**Task directions:** Whichever lines include the word "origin", copy them as they appear in the data.

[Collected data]

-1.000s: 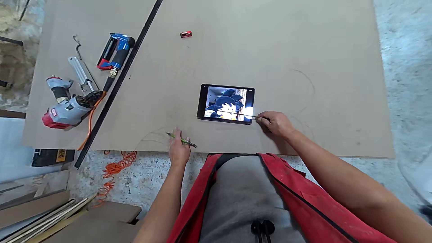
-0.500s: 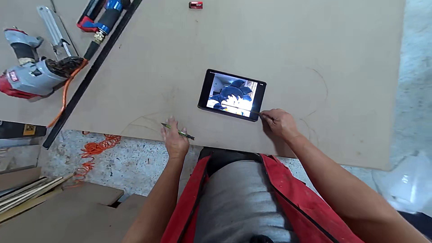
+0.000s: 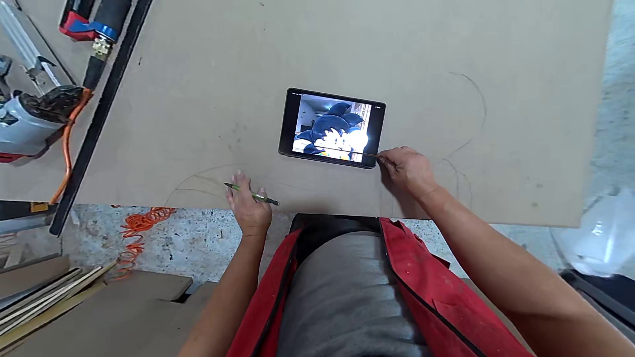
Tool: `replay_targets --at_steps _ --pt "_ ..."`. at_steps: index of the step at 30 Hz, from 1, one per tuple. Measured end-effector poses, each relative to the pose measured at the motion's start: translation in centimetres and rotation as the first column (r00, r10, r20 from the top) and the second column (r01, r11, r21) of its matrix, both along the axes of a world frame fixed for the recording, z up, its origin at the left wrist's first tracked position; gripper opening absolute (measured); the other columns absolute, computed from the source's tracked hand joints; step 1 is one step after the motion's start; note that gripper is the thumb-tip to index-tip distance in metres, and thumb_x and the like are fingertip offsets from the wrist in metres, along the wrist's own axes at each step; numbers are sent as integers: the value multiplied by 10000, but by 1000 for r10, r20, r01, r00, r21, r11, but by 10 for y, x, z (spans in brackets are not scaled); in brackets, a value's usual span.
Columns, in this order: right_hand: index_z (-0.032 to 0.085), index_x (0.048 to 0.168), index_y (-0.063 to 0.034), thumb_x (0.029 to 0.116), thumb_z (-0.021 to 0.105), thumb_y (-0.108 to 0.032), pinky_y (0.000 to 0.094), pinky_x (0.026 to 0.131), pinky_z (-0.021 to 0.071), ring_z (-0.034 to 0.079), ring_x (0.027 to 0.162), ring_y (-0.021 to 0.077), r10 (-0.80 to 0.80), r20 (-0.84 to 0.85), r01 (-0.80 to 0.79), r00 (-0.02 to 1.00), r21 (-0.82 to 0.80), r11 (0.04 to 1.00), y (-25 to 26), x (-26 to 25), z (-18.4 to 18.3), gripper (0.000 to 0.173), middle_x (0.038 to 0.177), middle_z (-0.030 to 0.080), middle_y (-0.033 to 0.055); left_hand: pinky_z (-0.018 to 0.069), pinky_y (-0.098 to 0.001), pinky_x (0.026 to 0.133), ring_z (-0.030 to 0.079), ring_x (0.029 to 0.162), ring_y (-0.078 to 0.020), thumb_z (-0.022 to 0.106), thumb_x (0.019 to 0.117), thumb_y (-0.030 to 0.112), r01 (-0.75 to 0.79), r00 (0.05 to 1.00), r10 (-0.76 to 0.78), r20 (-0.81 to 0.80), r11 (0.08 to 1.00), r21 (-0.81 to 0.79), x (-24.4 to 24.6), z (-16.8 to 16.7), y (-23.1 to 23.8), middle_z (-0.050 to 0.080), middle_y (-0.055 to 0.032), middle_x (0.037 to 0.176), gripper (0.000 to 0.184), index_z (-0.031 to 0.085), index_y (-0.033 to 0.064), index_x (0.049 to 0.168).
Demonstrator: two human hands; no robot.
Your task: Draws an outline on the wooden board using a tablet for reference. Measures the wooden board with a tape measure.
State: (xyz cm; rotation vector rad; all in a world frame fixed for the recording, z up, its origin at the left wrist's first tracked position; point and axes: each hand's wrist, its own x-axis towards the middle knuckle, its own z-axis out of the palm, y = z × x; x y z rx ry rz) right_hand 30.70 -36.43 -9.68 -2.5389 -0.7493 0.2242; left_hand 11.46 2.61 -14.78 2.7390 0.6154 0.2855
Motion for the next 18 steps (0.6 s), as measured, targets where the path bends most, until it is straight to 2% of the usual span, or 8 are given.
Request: replay_targets --at_steps 18 --pt "759 1143 -168 1077 498 -239 431 872 567 706 1002 234 -4 2 4 1000 1 1000 -1 2 -3 278 1043 756 39 166 -527 1276 284 1555 -255 405 1076 360 2 1000 -2 10 1000 7 1 -2 2 407 -125 1623 507 487 52 1470"
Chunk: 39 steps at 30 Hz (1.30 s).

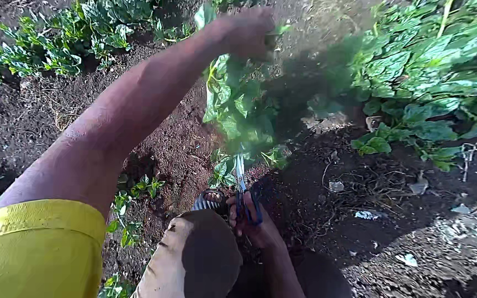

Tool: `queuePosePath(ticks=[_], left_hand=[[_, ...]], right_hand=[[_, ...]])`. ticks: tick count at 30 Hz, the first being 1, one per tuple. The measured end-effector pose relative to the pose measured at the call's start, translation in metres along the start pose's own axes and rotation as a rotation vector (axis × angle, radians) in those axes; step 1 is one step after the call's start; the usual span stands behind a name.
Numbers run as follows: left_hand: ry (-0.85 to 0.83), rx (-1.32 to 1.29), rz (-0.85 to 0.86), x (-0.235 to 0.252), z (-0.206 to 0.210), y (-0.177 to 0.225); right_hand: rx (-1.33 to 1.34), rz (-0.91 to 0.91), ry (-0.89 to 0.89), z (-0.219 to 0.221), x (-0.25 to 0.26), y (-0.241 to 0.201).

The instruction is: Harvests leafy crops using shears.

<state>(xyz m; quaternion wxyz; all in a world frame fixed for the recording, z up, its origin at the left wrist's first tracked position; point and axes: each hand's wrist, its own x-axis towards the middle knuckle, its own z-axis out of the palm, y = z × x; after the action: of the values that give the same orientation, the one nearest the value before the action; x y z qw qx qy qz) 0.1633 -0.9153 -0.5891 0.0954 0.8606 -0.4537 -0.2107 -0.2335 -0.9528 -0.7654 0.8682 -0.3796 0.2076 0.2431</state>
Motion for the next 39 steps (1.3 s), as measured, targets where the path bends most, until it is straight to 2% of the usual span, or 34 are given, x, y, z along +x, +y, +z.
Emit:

**Exercise answer:**
Tool: `replay_targets --at_steps _ --pt "_ ..."`. at_steps: index of the step at 30 Hz, from 1, one per tuple. Measured end-effector poses, each relative to the pose measured at the motion's start: translation in centimetres and rotation as the first column (r00, r10, r20 from the top) and the second column (r01, r11, r21) of its matrix, both along the axes of a world frame fixed for the recording, z up, its origin at the left wrist's first tracked position; gripper opening absolute (measured); the other columns absolute, computed from the source's tracked hand joints; step 1 is one step after the motion's start; note that gripper is the thumb-tip to index-tip distance in metres, and thumb_x and the like are fingertip offsets from the wrist in metres, along the wrist's own axes at each step; numbers are sent as integers: the value multiplied by 10000, but by 1000 for r10, r20, r01, r00, r21, r11, but by 10 for y, x, z (spans in brackets are not scaled); in brackets, a value's usual span.
State: (xyz cm; rotation vector rad; all in a world frame fixed for the recording, z up, its origin at the left wrist's first tracked position; point and axes: each hand's wrist, its own x-axis towards the middle knuckle, its own z-axis out of the palm, y = z × x; x y z rx ry rz) right_hand 30.70 -36.43 -9.68 -2.5389 -0.7493 0.2242; left_hand 11.46 2.61 -14.78 2.7390 0.6154 0.2855
<state>(xyz m; quaternion wxyz; all in a world frame fixed for the recording, z up, its origin at the left wrist's first tracked position; point and axes: each hand's wrist, its own x-axis towards the middle knuckle, its own z-axis out of the palm, y = z × x; after the action: of the values that give the same orientation, the one nearest the value before the action; x y z qw qx qy qz) 0.1633 -0.9153 -0.5891 0.0954 0.8606 -0.4537 -0.2107 -0.2335 -0.9528 -0.7654 0.8682 -0.3796 0.2076 0.2431</state>

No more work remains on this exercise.